== Segment start ==
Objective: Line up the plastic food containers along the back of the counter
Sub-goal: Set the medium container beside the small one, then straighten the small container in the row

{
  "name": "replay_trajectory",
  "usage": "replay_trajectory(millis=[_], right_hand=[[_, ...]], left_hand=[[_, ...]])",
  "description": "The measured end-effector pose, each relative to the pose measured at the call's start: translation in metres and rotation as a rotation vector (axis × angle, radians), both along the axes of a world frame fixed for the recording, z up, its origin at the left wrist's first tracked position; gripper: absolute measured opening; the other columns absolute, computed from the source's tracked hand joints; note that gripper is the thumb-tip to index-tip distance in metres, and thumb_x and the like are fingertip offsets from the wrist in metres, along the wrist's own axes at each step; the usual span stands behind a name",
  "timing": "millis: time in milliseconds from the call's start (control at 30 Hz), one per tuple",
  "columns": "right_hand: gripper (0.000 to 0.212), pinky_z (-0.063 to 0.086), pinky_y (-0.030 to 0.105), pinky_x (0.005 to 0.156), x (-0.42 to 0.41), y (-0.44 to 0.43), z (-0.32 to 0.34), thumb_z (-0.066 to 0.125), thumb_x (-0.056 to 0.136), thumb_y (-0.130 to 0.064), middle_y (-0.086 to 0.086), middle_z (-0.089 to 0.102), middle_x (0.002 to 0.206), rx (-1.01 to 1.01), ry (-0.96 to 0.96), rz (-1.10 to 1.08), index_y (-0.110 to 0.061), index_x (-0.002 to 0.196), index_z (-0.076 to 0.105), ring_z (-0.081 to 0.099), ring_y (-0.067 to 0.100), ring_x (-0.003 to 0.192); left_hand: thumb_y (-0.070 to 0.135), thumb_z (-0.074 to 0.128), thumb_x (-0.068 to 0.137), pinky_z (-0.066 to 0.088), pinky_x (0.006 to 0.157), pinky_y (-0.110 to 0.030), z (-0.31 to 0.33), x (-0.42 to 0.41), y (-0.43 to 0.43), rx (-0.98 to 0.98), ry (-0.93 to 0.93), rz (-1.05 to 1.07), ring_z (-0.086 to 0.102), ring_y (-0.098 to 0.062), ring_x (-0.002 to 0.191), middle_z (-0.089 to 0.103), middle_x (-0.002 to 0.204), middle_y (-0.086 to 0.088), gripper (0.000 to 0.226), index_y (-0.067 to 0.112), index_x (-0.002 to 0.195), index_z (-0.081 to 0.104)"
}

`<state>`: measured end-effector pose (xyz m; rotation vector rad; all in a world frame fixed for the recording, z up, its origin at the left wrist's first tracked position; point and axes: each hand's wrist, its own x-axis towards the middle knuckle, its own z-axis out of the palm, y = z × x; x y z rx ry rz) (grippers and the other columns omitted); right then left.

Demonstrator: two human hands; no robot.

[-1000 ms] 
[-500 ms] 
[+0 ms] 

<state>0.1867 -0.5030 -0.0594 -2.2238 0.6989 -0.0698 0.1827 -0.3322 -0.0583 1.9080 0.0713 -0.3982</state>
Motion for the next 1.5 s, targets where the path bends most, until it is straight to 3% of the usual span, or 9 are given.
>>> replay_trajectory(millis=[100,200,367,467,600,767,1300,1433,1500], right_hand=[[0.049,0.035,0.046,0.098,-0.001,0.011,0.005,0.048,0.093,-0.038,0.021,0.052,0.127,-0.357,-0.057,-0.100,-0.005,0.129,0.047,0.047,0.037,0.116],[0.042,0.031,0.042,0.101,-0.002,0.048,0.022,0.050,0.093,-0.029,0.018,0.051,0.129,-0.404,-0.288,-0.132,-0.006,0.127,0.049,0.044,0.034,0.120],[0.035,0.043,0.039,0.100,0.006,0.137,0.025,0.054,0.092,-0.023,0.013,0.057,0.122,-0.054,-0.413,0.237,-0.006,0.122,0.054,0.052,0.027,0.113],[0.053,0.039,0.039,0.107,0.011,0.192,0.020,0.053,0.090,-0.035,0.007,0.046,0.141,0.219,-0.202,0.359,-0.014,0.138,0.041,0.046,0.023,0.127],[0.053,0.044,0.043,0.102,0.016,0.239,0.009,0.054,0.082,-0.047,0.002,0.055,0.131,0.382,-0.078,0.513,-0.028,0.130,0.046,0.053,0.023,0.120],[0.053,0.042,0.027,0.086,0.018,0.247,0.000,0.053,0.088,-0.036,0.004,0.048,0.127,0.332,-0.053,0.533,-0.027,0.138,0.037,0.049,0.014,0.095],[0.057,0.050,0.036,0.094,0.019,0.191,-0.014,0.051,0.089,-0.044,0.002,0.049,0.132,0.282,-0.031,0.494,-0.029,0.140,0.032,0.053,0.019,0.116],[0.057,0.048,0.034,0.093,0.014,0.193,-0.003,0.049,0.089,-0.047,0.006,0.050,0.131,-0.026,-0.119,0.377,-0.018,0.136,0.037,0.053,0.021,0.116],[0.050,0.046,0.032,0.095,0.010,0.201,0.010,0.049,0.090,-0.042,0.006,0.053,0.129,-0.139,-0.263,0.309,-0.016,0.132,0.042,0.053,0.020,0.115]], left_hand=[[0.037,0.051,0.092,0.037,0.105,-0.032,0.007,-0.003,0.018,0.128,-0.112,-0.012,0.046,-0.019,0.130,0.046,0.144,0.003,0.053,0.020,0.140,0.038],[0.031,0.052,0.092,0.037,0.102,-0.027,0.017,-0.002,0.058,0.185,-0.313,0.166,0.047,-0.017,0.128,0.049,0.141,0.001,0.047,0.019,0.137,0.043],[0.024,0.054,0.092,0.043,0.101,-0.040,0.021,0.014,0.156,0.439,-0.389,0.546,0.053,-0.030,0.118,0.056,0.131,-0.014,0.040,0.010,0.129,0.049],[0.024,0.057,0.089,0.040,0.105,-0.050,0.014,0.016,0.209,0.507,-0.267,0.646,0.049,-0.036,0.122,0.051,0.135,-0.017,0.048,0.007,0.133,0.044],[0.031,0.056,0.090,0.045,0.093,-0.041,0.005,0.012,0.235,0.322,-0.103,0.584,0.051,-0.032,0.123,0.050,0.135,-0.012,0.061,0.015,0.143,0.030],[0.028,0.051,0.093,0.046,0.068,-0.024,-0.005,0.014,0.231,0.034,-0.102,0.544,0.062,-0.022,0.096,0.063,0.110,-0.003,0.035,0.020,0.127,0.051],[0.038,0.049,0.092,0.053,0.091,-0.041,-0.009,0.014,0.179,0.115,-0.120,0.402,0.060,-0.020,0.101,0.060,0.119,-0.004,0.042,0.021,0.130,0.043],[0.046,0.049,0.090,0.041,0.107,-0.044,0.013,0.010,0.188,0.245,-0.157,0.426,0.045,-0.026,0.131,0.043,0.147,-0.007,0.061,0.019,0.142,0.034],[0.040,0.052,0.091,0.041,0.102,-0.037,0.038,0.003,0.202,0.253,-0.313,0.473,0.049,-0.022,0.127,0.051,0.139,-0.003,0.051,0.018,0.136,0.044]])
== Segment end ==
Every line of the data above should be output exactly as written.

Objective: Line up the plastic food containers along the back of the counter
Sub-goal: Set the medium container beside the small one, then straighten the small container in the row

{
  "name": "replay_trajectory",
  "usage": "replay_trajectory(millis=[_], right_hand=[[_, ...]], left_hand=[[_, ...]])",
  "description": "The measured end-effector pose, each relative to the pose measured at the call's start: translation in metres and rotation as a rotation vector (axis × angle, radians), both along the axes of a world frame fixed for the recording, z up, its origin at the left wrist's first tracked position; gripper: absolute measured opening; the other columns absolute, computed from the source's tracked hand joints; note that gripper is the thumb-tip to index-tip distance in metres, and thumb_x and the like are fingertip offsets from the wrist in metres, along the wrist's own axes at each step; the usual span stands behind a name",
  "timing": "millis: time in milliseconds from the call's start (control at 30 Hz), one per tuple",
  "columns": "right_hand: gripper (0.000 to 0.212), pinky_z (-0.063 to 0.086), pinky_y (-0.030 to 0.105), pinky_x (0.005 to 0.156), x (-0.42 to 0.41), y (-0.44 to 0.43), z (-0.32 to 0.34), thumb_z (-0.066 to 0.125), thumb_x (-0.056 to 0.136), thumb_y (-0.130 to 0.064), middle_y (-0.086 to 0.086), middle_z (-0.089 to 0.102), middle_x (0.002 to 0.206), rx (-1.01 to 1.01), ry (-0.96 to 0.96), rz (-1.10 to 1.08), index_y (-0.110 to 0.061), index_x (-0.002 to 0.196), index_z (-0.076 to 0.105), ring_z (-0.081 to 0.099), ring_y (-0.067 to 0.100), ring_x (-0.003 to 0.192); left_hand: thumb_y (-0.070 to 0.135), thumb_z (-0.074 to 0.128), thumb_x (-0.068 to 0.137), pinky_z (-0.066 to 0.088), pinky_x (0.006 to 0.157), pinky_y (-0.110 to 0.030), z (-0.31 to 0.33), x (-0.42 to 0.41), y (-0.43 to 0.43), rx (-0.98 to 0.98), ry (-0.93 to 0.93), rz (-1.05 to 1.07), ring_z (-0.086 to 0.102), ring_y (-0.098 to 0.062), ring_x (-0.002 to 0.191), middle_z (-0.089 to 0.103), middle_x (-0.002 to 0.204), middle_y (-0.086 to 0.088), gripper (0.000 to 0.226), index_y (-0.067 to 0.112), index_x (-0.002 to 0.195), index_z (-0.081 to 0.104)"
}

`<state>`: measured end-effector pose (xyz m; rotation vector rad; all in a world frame fixed for the recording, z up, its origin at the left wrist's first tracked position; point and axes: each hand's wrist, its own x-axis towards the middle knuckle, its own z-axis out of the palm, y = z × x; x y z rx ry rz) (grippers and the other columns omitted); right then left.

Demonstrator: two human hands; no robot.

[-1000 ms] 
[-500 ms] 
[+0 ms] 

<state>0.1867 -0.5030 -0.0594 -2.2238 0.6989 -0.0698 0.1827 -0.3322 -0.0583 1.9080 0.0713 -0.3982</state>
Motion for the next 1.5 s, targets where the path bends most, until it is straight to 3% of the usual span, or 9 are given.
>>> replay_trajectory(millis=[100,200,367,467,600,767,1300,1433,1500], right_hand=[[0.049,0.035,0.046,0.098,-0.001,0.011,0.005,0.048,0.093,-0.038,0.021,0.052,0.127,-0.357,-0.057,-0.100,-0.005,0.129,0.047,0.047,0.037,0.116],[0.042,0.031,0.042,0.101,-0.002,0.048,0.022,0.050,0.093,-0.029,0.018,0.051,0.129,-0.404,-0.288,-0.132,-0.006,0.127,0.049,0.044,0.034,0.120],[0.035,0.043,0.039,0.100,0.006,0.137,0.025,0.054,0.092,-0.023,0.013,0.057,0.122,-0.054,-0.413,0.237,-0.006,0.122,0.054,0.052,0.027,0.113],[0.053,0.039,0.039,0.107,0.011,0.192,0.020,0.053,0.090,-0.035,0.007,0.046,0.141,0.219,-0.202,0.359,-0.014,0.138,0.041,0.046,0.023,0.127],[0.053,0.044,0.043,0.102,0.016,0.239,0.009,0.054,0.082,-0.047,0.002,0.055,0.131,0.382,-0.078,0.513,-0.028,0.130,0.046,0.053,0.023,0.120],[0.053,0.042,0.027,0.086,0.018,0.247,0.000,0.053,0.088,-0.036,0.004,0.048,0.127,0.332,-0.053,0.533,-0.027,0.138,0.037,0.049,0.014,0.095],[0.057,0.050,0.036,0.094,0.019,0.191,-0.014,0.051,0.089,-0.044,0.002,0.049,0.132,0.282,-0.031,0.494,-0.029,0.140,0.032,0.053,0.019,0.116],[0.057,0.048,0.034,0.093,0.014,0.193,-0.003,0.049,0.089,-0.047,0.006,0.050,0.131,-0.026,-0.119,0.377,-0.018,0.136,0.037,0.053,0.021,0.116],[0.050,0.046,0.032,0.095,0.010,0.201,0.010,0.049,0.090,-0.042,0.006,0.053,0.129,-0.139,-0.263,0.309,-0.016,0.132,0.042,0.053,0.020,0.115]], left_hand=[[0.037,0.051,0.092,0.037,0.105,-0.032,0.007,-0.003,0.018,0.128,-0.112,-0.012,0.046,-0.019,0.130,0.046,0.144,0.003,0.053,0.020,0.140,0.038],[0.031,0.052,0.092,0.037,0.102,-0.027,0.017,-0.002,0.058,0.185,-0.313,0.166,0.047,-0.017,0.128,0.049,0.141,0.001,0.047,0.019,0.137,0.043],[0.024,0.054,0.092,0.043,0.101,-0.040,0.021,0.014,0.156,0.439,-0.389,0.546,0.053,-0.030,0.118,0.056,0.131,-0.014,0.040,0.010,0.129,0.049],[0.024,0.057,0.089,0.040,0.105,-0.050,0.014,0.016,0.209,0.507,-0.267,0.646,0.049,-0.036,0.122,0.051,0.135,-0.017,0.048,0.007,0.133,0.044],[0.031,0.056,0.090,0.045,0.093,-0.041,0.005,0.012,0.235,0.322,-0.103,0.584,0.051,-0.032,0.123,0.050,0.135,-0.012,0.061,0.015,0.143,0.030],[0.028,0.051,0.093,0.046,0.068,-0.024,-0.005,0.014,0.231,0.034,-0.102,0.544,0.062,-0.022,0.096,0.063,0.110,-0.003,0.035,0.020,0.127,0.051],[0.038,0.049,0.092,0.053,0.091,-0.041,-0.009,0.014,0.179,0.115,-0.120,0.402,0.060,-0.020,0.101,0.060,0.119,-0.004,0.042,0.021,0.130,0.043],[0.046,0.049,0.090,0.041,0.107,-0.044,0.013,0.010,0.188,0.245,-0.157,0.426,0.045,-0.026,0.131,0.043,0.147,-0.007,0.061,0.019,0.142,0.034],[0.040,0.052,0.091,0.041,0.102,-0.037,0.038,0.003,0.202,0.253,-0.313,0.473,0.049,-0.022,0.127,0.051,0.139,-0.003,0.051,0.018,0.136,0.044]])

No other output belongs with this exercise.